The Paris-listed lender reported quarterly net income of €2.87bn, 5.9 per cent higher than a year ago, and a 2.7 per cent increase in revenues to €11.9bn. Both figures were in line with analysts’ expectations.

Gains were driven by BNP’s global markets business, with a particularly sharp rise in demand for prime brokerage services as hedge funds sought to capitalise on volatile equity markets and uncertainty around big global events such as the US election.

However, shares in the French bank, which is seen as a proxy for the economy, fell more than 5 per cent in early trading in Paris on Thursday.

Analysts at Barclays wrote: “Net profit is in line with consensus [as are] revenues and costs,” but added that they thought this “won’t be enough today”, citing a fall in the bank’s common equity tier one ratio, a measure of its financial resilience.
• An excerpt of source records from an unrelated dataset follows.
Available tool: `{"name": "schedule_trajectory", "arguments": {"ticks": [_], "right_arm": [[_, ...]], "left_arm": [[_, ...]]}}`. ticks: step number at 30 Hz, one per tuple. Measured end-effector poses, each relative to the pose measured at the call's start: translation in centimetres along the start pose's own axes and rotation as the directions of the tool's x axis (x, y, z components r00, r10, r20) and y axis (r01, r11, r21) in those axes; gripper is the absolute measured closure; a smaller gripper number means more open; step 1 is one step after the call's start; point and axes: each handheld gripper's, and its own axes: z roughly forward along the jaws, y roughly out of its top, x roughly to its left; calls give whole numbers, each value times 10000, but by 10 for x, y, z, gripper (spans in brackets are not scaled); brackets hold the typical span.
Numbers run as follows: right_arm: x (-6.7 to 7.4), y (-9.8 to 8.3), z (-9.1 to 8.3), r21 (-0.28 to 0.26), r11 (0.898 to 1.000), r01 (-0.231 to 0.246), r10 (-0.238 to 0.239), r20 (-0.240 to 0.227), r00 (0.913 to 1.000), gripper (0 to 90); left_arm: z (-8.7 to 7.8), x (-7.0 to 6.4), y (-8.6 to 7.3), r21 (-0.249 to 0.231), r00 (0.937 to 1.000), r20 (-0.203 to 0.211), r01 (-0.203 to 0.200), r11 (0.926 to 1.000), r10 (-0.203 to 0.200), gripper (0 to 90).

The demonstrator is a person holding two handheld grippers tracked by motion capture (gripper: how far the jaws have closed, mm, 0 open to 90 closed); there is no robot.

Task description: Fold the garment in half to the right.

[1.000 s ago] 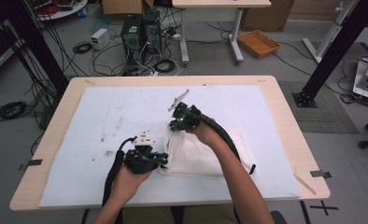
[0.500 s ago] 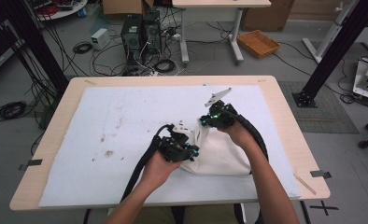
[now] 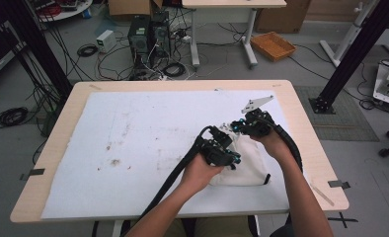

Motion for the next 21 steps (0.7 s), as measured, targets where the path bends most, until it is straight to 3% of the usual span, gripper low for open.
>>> {"name": "schedule_trajectory", "arguments": {"ticks": [6, 13, 15, 17, 21], "right_arm": [[-10, -11, -3, 46, 9999, -126, 125, 289, 9995, 852], [-24, -31, -4, 257, 9978, -609, 595, 524, 9969, 846], [-25, -36, -4, 331, 9966, -755, 733, 622, 9954, 806], [-27, -40, -6, 280, 9943, -1031, 1003, 862, 9912, 697], [-31, -48, -16, -11, 9881, -1540, 1530, 1257, 9802, 587]], "left_arm": [[23, -8, 14, 258, 10000, 13, -96, 9996, 95, 854], [48, -10, 17, 307, 9999, 92, 52, 9995, -55, 848], [50, -10, 15, 187, 10000, -28, 60, 9998, -59, 785], [47, -8, 14, -22, 9997, -226, 51, 10000, -52, 674], [29, 2, 4, -675, 9981, -601, -133, 9976, 92, 528]]}}
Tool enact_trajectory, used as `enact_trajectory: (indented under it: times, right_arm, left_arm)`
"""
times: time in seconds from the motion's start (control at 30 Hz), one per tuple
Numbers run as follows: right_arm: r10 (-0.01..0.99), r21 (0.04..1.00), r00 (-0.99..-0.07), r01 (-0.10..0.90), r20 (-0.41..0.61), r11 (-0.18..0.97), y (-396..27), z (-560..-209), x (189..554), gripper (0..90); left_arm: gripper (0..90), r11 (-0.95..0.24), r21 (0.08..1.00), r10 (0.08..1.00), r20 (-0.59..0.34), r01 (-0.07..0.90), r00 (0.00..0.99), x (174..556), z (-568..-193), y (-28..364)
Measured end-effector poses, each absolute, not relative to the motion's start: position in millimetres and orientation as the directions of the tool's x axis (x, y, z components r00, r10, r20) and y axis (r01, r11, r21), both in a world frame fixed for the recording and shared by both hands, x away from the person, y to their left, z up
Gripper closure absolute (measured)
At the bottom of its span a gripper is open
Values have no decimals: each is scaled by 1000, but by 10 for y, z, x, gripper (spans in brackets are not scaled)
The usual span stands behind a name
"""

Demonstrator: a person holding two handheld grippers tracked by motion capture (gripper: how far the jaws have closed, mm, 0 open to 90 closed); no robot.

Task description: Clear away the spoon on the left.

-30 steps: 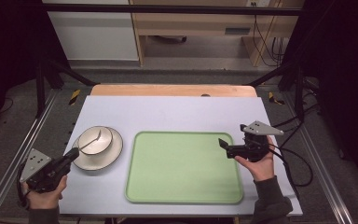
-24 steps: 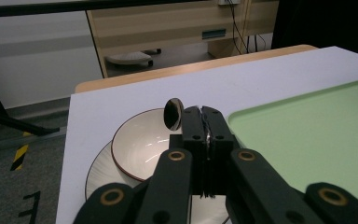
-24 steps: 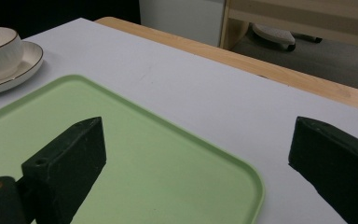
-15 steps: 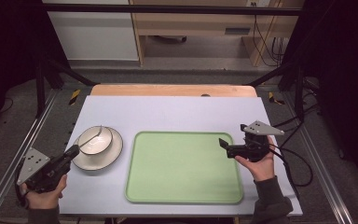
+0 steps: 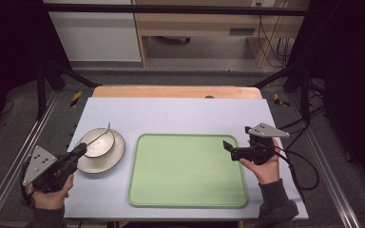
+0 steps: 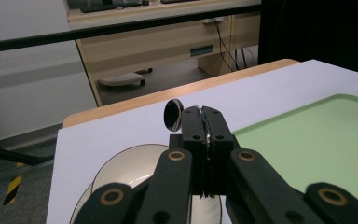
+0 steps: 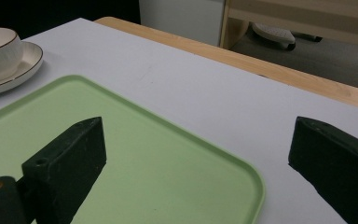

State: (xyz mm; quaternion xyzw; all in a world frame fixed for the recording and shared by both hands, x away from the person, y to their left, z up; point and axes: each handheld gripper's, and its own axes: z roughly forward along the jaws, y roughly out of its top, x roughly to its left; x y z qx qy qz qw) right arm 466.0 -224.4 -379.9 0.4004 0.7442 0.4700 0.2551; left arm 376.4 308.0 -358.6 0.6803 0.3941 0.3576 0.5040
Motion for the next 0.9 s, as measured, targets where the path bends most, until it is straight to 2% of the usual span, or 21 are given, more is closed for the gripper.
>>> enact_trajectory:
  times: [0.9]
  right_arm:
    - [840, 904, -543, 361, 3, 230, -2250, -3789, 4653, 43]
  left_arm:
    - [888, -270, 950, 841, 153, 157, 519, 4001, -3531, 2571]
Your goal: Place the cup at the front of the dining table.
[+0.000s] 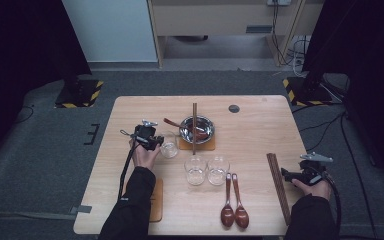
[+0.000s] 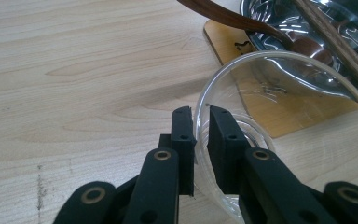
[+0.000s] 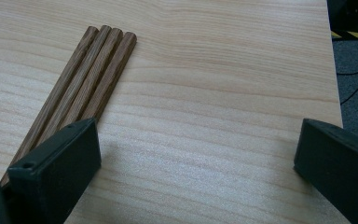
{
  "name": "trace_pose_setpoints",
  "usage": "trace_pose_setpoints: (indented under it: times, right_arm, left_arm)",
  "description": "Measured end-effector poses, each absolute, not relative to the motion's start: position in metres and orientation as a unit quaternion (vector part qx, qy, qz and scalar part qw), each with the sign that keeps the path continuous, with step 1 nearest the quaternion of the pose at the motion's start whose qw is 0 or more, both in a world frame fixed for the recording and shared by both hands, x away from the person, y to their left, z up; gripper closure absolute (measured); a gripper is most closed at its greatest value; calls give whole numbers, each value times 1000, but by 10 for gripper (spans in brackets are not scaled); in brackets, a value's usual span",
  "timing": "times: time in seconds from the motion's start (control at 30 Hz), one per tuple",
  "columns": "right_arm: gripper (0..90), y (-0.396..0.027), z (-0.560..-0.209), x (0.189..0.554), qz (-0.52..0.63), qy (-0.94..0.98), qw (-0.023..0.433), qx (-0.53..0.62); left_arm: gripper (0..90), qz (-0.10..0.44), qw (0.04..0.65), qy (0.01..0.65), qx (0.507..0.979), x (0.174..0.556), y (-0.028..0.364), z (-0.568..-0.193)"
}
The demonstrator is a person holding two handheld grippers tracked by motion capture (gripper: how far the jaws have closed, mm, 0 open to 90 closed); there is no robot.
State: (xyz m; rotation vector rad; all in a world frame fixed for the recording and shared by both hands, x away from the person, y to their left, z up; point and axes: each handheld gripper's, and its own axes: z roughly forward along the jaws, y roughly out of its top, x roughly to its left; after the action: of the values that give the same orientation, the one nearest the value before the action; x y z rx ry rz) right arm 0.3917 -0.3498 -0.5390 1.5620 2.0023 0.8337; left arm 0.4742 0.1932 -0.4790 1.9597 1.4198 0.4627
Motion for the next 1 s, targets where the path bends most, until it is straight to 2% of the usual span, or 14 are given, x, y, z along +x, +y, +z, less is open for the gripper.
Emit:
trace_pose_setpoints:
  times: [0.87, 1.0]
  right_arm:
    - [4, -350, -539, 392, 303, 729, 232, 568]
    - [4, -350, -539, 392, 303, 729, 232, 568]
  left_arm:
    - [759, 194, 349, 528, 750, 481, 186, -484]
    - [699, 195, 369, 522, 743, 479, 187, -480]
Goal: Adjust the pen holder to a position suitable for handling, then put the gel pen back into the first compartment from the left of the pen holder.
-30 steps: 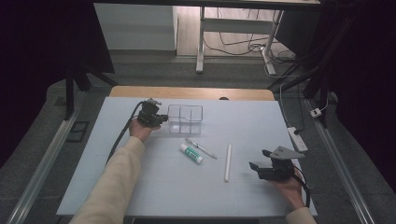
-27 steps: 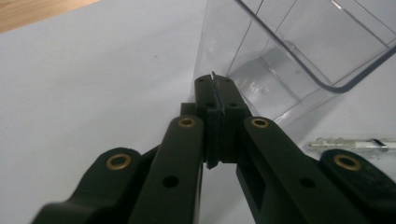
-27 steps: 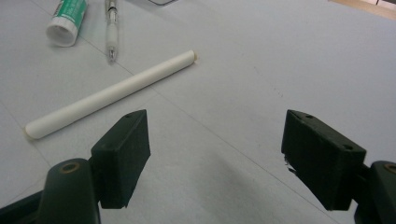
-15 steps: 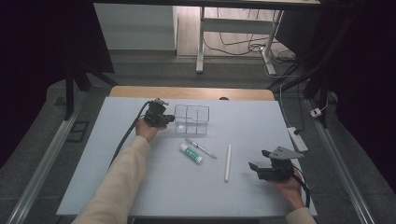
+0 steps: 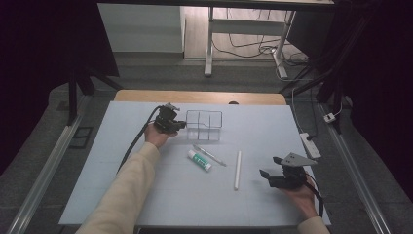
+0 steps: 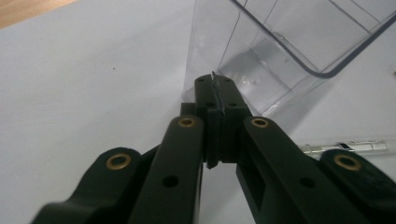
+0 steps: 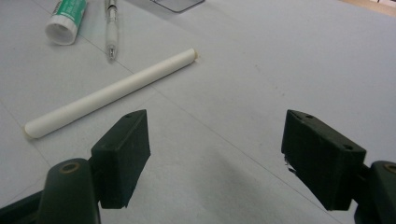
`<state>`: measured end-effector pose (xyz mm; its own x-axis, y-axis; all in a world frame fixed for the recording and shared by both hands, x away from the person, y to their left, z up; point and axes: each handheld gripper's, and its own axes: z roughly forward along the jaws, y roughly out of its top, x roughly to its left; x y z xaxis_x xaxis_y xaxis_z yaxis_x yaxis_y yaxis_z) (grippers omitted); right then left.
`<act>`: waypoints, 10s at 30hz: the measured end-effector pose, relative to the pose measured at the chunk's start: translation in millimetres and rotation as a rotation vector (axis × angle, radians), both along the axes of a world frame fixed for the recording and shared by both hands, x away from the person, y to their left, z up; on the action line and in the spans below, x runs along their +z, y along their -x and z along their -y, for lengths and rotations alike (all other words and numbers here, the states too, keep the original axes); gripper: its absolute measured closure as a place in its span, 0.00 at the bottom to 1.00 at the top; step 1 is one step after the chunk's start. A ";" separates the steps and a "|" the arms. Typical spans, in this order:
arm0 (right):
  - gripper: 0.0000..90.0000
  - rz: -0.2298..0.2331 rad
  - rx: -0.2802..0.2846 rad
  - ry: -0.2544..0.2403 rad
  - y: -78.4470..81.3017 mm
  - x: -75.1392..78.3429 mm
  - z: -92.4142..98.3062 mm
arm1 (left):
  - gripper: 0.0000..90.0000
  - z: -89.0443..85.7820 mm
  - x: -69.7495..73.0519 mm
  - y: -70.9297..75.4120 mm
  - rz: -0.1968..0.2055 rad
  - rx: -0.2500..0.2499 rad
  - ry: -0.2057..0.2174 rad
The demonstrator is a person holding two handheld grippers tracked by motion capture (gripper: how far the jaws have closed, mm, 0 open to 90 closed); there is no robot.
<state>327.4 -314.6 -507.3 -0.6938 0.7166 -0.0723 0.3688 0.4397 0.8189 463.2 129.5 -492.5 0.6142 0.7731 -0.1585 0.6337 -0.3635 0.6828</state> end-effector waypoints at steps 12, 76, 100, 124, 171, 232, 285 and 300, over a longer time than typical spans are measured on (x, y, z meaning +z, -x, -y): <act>0.26 0.002 0.000 -0.004 0.5 1.0 0.9 | 0.99 -36.4 12.8 52.2 0.091 -0.012 -0.034; 0.29 -0.019 0.085 -0.058 -13.6 29.4 -34.4 | 0.40 -88.2 -8.5 193.2 0.141 -0.046 -0.017; 0.31 -0.062 0.131 0.018 -29.8 36.9 -72.7 | 0.39 -90.2 -4.2 194.6 0.158 -0.029 -0.009; 0.32 -0.154 0.198 0.125 -52.8 29.1 -122.7 | 0.39 -87.7 -5.6 193.5 0.155 -0.036 -0.015; 0.72 -0.323 0.302 0.376 -84.7 0.8 -184.8 | 0.38 -87.2 -9.9 190.7 0.138 -0.055 -0.024; 0.89 -0.242 0.356 0.176 -62.4 52.7 -172.8 | 0.38 -81.7 -3.9 192.8 0.177 -0.061 -0.047; 0.89 -0.300 0.515 0.226 -44.4 34.7 -214.4 | 0.32 -12.0 18.8 168.5 0.256 -0.239 -0.138; 0.89 -0.316 0.530 0.223 -42.6 33.5 -217.1 | 0.33 3.1 17.4 159.4 0.274 -0.251 -0.223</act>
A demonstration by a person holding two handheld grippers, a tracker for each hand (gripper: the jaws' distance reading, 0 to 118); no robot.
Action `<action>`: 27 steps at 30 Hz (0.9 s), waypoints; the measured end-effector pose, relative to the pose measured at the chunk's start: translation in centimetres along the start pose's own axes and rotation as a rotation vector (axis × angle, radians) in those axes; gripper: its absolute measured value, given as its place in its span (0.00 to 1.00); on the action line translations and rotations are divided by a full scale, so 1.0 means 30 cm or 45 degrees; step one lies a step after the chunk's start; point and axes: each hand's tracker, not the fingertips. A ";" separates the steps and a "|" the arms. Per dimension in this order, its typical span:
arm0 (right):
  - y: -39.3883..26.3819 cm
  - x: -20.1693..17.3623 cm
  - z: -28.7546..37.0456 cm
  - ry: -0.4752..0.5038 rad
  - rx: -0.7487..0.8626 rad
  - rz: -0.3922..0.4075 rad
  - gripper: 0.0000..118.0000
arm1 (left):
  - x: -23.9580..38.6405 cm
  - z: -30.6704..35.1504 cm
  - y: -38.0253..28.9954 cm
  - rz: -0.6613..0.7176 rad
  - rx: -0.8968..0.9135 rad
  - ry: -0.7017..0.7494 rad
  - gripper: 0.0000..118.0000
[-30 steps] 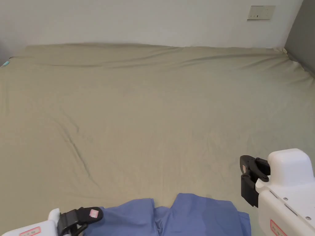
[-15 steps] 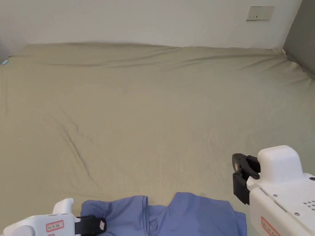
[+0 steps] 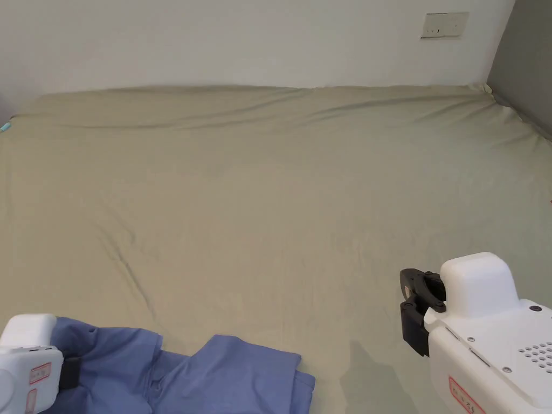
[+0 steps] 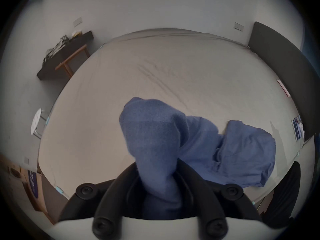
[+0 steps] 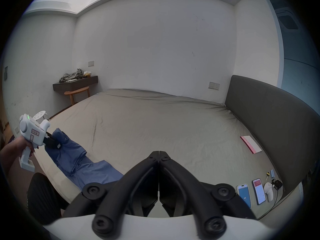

“CET1 ratio is 20 basis points lower than consensus expected,” the analysts said. BNP reported that its CET1 ratio fell 30bp in the three months to September 30 to 12.7 per cent, though it remains well above regulatory requirements and the bank’s own target.

Although investment banks across Europe and the US have reported strong performance in equities trading this quarter, BNP posted gains across both its equities and fixed-income trading businesses.

Revenues in BNP’s equity and prime services division were 13 per cent higher than a year ago at €820mn, while its fixed-income traders increased revenues by 12 per cent to €1.2bn.

The bank’s historic strength has been fixed income. But it is now benefiting from several years of investment in its equities business and from building up its prime brokerage offering, where it has taken over teams and clients from Deutsche Bank.

The bank also benefited from the tentative recovery in investment banking. Revenues in its global banking operations rose 5.9 per cent, driven by capital markets activity across Europe, Middle East and Africa and transaction banking in the Americas and the Asia-Pacific region.

This balanced out some weakness in commercial and retail banking, which fell 2.6 per cent in the quarter — below consensus estimates from Oddo BHF — due to falling revenues from disposals of used cars at its long-term rental service Arval.

“The third quarter illustrates corporate and investment banking’s capacity to gain market share and . . . strong business momentum especially in insurance and asset management,” said chief executive Jean-Laurent Bonnafé. He added that the commercial and retail banking operation “is likely to gradually benefit from the positive shift in the rate environment”. 

BNP said it had made €655mn of cost savings in the first nine months of 2024 against a target of €1bn, with a further €345mn expected in the final quarter.

It also affirmed its full-year guidance, including a target to increase revenues by at least 2 per cent over 2023 levels.